● **WHAT IS REQUIRED**
Go through the data below and return each line where the string "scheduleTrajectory" occurs.

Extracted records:
————
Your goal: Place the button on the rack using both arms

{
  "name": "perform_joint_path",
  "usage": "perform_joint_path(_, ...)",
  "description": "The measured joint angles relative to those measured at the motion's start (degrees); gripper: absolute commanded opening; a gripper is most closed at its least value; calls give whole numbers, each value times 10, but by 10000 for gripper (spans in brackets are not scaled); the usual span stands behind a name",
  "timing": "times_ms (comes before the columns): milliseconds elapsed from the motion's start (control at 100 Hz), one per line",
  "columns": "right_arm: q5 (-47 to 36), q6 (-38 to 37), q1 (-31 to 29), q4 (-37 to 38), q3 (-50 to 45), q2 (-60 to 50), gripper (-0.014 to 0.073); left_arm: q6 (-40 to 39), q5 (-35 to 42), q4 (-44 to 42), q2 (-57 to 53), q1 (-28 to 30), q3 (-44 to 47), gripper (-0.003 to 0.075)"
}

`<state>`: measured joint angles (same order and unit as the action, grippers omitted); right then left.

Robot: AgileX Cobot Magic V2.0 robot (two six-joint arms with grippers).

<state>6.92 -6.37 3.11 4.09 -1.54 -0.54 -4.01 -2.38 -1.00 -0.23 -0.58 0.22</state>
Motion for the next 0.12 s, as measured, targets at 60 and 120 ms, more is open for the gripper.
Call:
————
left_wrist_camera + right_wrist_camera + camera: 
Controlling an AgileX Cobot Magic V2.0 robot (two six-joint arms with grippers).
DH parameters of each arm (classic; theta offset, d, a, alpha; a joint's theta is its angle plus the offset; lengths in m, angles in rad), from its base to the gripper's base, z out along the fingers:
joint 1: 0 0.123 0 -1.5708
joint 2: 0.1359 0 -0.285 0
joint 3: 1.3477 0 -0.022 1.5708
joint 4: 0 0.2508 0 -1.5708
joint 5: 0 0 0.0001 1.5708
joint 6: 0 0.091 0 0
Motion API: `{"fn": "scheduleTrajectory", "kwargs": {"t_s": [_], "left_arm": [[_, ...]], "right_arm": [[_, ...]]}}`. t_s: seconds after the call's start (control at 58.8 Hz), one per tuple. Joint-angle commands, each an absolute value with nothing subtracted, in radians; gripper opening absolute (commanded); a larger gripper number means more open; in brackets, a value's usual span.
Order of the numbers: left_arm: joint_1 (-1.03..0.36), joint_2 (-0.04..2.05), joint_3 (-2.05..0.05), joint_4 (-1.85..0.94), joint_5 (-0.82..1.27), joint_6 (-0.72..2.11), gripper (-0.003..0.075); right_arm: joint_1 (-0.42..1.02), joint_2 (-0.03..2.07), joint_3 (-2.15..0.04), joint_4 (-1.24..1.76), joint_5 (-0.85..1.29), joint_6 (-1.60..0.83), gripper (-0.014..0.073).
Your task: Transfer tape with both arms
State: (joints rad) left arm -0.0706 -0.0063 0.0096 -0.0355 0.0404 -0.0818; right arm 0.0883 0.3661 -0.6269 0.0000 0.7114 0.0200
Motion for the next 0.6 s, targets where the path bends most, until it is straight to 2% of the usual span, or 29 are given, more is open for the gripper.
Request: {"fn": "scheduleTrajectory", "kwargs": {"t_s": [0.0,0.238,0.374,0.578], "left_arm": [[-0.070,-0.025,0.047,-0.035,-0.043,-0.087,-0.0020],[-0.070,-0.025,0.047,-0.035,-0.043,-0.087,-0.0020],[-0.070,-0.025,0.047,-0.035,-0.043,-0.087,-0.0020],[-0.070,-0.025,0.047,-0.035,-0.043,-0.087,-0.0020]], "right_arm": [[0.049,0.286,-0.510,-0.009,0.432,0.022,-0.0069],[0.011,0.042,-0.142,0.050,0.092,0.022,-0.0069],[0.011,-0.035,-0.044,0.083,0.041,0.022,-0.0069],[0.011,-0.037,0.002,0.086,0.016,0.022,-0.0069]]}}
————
● **EXERCISE SOLUTION**
Motion API: `{"fn": "scheduleTrajectory", "kwargs": {"t_s": [_], "left_arm": [[_, ...]], "right_arm": [[_, ...]]}}`. t_s: seconds after the call's start (control at 58.8 Hz), one per tuple. Joint-angle commands, each an absolute value with nothing subtracted, in radians; gripper opening absolute (commanded); a larger gripper number means more open; in brackets, a value's usual span.
Request: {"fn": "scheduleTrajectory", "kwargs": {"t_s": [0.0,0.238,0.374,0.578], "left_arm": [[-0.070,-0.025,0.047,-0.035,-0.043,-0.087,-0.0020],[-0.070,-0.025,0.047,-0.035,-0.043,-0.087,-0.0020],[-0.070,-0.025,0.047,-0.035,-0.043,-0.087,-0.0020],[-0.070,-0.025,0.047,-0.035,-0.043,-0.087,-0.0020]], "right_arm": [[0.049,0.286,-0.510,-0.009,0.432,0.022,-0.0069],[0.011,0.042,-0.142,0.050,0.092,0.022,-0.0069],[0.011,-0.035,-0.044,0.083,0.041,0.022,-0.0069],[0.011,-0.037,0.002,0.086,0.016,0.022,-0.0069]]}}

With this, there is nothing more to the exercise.